*** Begin section ***
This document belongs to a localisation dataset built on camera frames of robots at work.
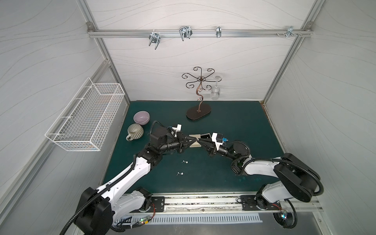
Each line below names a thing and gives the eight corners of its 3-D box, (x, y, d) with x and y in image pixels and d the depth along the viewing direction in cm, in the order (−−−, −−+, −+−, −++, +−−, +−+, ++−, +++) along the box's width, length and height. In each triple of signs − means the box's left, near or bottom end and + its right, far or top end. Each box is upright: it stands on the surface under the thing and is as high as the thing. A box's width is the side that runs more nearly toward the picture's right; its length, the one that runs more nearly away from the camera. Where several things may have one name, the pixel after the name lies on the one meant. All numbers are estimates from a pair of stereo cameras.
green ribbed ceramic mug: (127, 143, 98) (124, 138, 93) (132, 128, 105) (129, 123, 100) (140, 143, 98) (137, 138, 93) (144, 128, 106) (142, 123, 101)
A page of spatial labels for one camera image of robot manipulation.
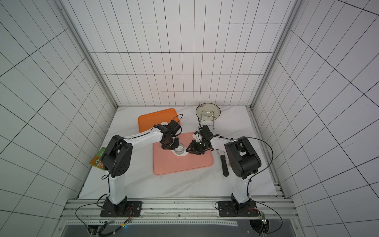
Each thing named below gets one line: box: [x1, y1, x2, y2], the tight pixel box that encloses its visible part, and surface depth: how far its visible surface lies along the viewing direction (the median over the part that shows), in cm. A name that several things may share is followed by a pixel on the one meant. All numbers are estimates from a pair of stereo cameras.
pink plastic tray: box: [152, 132, 214, 175], surface depth 91 cm
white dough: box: [169, 145, 190, 157], surface depth 94 cm
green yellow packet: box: [89, 146, 107, 171], surface depth 91 cm
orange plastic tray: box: [138, 108, 181, 133], surface depth 116 cm
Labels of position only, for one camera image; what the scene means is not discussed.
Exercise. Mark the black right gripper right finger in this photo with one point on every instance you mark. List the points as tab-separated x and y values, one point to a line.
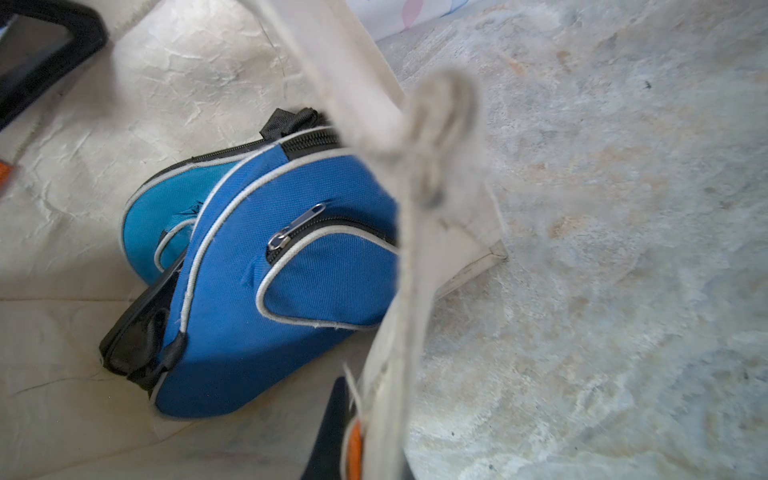
359	440

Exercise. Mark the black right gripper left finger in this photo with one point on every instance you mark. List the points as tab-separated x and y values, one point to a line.
41	42

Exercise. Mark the canvas bag orange handles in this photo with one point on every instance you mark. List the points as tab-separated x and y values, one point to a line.
192	78

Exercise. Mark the teal paddle case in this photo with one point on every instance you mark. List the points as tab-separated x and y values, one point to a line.
173	195

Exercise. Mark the blue paddle case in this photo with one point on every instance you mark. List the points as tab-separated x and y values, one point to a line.
293	250

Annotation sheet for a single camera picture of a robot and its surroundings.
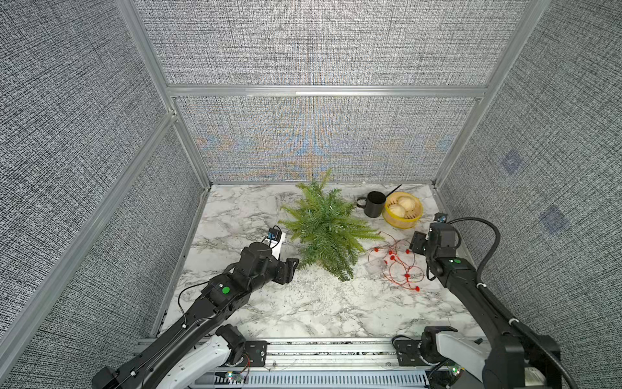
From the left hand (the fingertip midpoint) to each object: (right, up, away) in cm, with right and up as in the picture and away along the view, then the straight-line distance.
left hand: (293, 256), depth 74 cm
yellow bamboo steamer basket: (+48, +10, +30) cm, 58 cm away
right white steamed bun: (+48, +17, +32) cm, 60 cm away
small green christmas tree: (+11, +6, -1) cm, 12 cm away
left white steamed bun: (+42, +14, +28) cm, 52 cm away
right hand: (+46, +7, +11) cm, 47 cm away
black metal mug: (+32, +16, +29) cm, 47 cm away
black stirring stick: (+39, +22, +24) cm, 51 cm away
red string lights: (+38, -5, +20) cm, 43 cm away
*** End section ***
> [The task]: Copy the preceding data in full and word for word, dropping its pictures.

> [Answer to this exercise]:
This document belongs to a localisation dataset built on camera frames of robots at work.
Each line below names a thing and gives the eight corners of its 3-D box, (x, y, d) with x and y in image pixels and d the depth along the viewing direction in cm, in the order (−−−, −−+, −+−, −++, +−−, +−+, ++−, +++) along the box's width, length and height. In each triple of signs − means the box's left, near or bottom end and + its right, far or top end. Each box is upright: it stands on the surface under the thing and is as high as the thing. A box's width is the side that runs more nearly toward the picture's right; its length, the one that runs more nearly away from the camera. Where several things may have one name, the pixel after the name lies on the one meant. All numbers are estimates from a pair of stereo cameras.
green ribbed ceramic mug: (127, 143, 98) (124, 138, 93) (132, 128, 105) (129, 123, 100) (140, 143, 98) (137, 138, 93) (144, 128, 106) (142, 123, 101)
A page of spatial labels for one camera image of robot manipulation.
Each thing named below gets one line: box: [x1, y1, x2, y2], the tight pixel box that encloses its visible part, and surface depth: how far its visible surface lies along the viewing direction (the median over the part that shows), in cm. A name that several things may share is followed by a pixel on the one meant. All numbers are estimates from a pair of stereo cameras.
pink plastic tray: box: [152, 132, 214, 175], surface depth 91 cm
white dough: box: [169, 145, 190, 157], surface depth 94 cm
green yellow packet: box: [89, 146, 107, 171], surface depth 91 cm
orange plastic tray: box: [138, 108, 181, 133], surface depth 116 cm
Labels of position only, for one camera image; what the scene means is not discussed.
Exercise. Mark the black right gripper right finger in this photo with one point on every instance you mark. List the points as tab-separated x and y values, one point to a line.
359	440

Exercise. Mark the black right gripper left finger in this photo with one point on every instance you mark. List the points as tab-separated x and y values, one point to a line.
41	42

Exercise. Mark the canvas bag orange handles in this photo with one point on every instance you mark. List the points as tab-separated x and y values, one point to a line.
192	78

Exercise. Mark the teal paddle case in this photo with one point on every instance you mark. List the points as tab-separated x and y values, one point to a line.
173	195

Exercise. Mark the blue paddle case in this photo with one point on every instance you mark. List the points as tab-separated x and y values, one point to a line.
293	250

Annotation sheet for a single camera picture of a robot and its surroundings.
From the left hand (the fingertip midpoint) to each object: (right, up, away) in cm, with right and up as in the picture and away along the view, then the straight-line distance.
left hand: (293, 256), depth 74 cm
yellow bamboo steamer basket: (+48, +10, +30) cm, 58 cm away
right white steamed bun: (+48, +17, +32) cm, 60 cm away
small green christmas tree: (+11, +6, -1) cm, 12 cm away
left white steamed bun: (+42, +14, +28) cm, 52 cm away
right hand: (+46, +7, +11) cm, 47 cm away
black metal mug: (+32, +16, +29) cm, 47 cm away
black stirring stick: (+39, +22, +24) cm, 51 cm away
red string lights: (+38, -5, +20) cm, 43 cm away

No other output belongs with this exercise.